The further I got away from Dumbledore’s office the more my anger seemed to rise. I replayed our conversation in my mind and his words seemed to sound worse each time. He didn’t know anything about me, and it was obvious he didn’t care. If he cared about my feelings he would have checked on me when he learned of my banishment from Gryffindor by my housemates, but he didn’t. As soon as it involves Voldemort though, he becomes all concerned. Well, fuck him! He can’t pick and choose when he gets to have a say in my life…

I took a deep breath to try to calm myself. I was heading down to the dungeons to see Draco and I knew if he saw me so upset he’d probably try to Hex Dumbledore himself! I had raged to myself most of the way to the Slytherin common room and I had barely noticed I was already nearly there. I didn’t care if all of Slytherin saw me calling on Draco, I didn’t care that it was past curfew, or that I had to be up early tomorrow morning for class; I just needed to see him, even for a moment.

I banged loudly on the wall that hid the Slytherin quarters and it opened almost immediately. It was a fourth year boy, a real prat, I’d seen him around picking on other students – all younger and smaller than him, just like Dudley. “Draco Malfoy,” I stated not offering him any pleasantries.

“Here for a bit of glitter fairy arse love, are you Potter?” he smirked at me and I sneered back at him, hoping my reputation and Draco’s would be enough to spur him into action. He flinched, but nothing more.

“Piss off, Potter,” another voice snapped and I looked behind the boy to see Pansy Parkinson walking up to me. “Draco doesn’t want you here.”

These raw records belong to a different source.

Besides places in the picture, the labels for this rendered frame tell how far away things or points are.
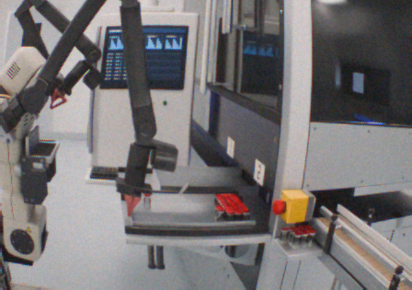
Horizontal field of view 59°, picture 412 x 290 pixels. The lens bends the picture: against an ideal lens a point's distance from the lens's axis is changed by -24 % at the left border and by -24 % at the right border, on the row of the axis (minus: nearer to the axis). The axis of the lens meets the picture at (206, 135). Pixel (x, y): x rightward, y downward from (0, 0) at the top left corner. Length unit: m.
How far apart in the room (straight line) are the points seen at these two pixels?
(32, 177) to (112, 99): 0.88
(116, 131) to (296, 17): 1.21
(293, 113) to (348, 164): 0.24
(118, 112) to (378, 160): 1.26
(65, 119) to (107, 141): 4.65
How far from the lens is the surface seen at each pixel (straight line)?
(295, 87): 1.15
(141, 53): 1.15
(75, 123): 6.74
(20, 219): 1.43
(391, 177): 1.40
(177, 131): 2.12
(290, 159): 1.18
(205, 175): 1.82
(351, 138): 1.26
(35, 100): 1.15
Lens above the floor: 1.36
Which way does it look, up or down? 10 degrees down
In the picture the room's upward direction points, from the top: 4 degrees clockwise
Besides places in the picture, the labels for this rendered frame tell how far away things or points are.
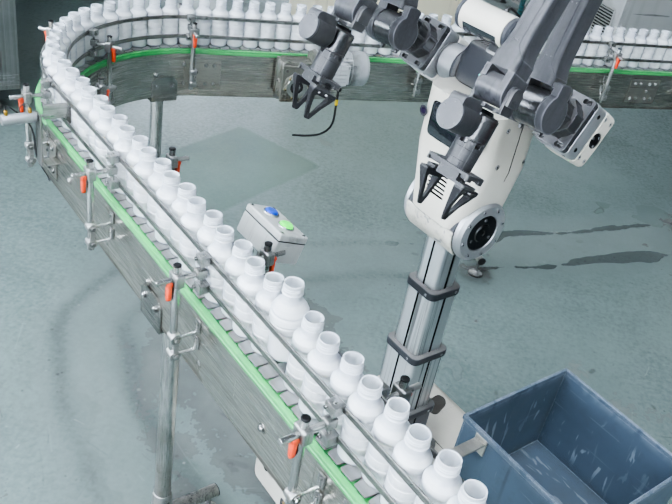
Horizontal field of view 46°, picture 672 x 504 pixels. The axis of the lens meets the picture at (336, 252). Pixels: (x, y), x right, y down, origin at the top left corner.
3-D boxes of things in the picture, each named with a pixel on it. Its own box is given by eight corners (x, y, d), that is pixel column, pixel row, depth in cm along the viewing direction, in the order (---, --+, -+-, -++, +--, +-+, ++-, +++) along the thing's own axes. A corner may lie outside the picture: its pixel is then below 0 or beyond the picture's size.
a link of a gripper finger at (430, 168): (428, 213, 146) (453, 169, 144) (401, 194, 150) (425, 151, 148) (446, 217, 152) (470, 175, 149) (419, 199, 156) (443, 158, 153)
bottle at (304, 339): (320, 393, 144) (337, 325, 135) (291, 400, 141) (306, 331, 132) (306, 370, 148) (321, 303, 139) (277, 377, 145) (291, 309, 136)
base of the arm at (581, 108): (567, 88, 164) (534, 136, 167) (551, 72, 158) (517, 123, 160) (601, 105, 159) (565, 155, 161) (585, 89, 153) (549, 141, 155)
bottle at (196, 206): (209, 261, 173) (215, 196, 164) (201, 276, 168) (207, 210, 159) (182, 256, 173) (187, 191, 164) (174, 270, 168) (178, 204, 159)

“I have it on good authority that he does, Parkinson,” I retorted harshly. “Please be so kind as to fetch him for me.”

“No.”

“He won’t be pleased tomorrow morning when I tell him that I tried to call on him and you lot wouldn’t let me past,” I threatened. Draco told me earlier that he had something over them, and I hoped his power over them extended to me too.

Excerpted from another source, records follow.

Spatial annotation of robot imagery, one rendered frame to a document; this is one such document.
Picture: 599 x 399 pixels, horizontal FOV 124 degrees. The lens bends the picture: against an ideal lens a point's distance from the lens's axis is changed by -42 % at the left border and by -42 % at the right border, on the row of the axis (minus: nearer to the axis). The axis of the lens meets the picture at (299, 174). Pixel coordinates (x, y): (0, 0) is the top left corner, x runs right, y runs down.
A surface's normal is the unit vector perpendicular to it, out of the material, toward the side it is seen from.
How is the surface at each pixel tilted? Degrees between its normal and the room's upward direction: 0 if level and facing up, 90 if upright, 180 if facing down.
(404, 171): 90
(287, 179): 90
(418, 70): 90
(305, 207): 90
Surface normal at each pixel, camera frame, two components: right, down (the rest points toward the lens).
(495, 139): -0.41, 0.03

“What makes you think you will see him tomorrow morning?” she sneered and chuckled slightly. My blood turned cold in my veins and I knew immediately something was wrong.

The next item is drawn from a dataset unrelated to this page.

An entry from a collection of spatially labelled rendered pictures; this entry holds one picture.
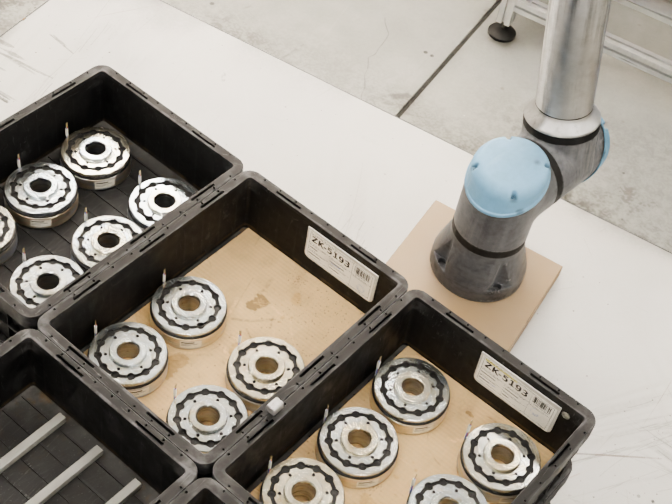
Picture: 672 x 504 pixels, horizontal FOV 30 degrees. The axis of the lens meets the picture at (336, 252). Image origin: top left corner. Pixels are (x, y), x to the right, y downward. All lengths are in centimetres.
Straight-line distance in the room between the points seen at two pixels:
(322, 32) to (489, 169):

“What have you done, you psycho bitch!?” I shouted, trying to lunge at her, but the boy was ready and he shoved me back into the corridor with a strength I hadn’t been expecting and before I could blink the wall had shut in my face.

For a moment I couldn’t breathe, but I knew I couldn’t worry about something as trivial as breathing when Draco was probably in trouble. I clumsily clambered to my feet and took off in a desperate run straight up to Gryffindor Tower. It seemed to take forever – too long to get to my dorm – every stair was one stair too many and my mind was racing. Why did we have to sleep on opposite ends of the castle? What could they have done with him? Where would he be? Who would have taken him? My panic escalated as I realized the truest answers to those questions were anything, anywhere, and anybody.

I sprinted through the crowded common room and up into my dorm. I barely noticed that Ron was sitting on his bed reading. I dove into my trunk, flinging out all my belongings as I looked for the one thing that might show me where Draco was.

“Woah, calm down there, Harry,” I heard someone say. “What’s the rush?”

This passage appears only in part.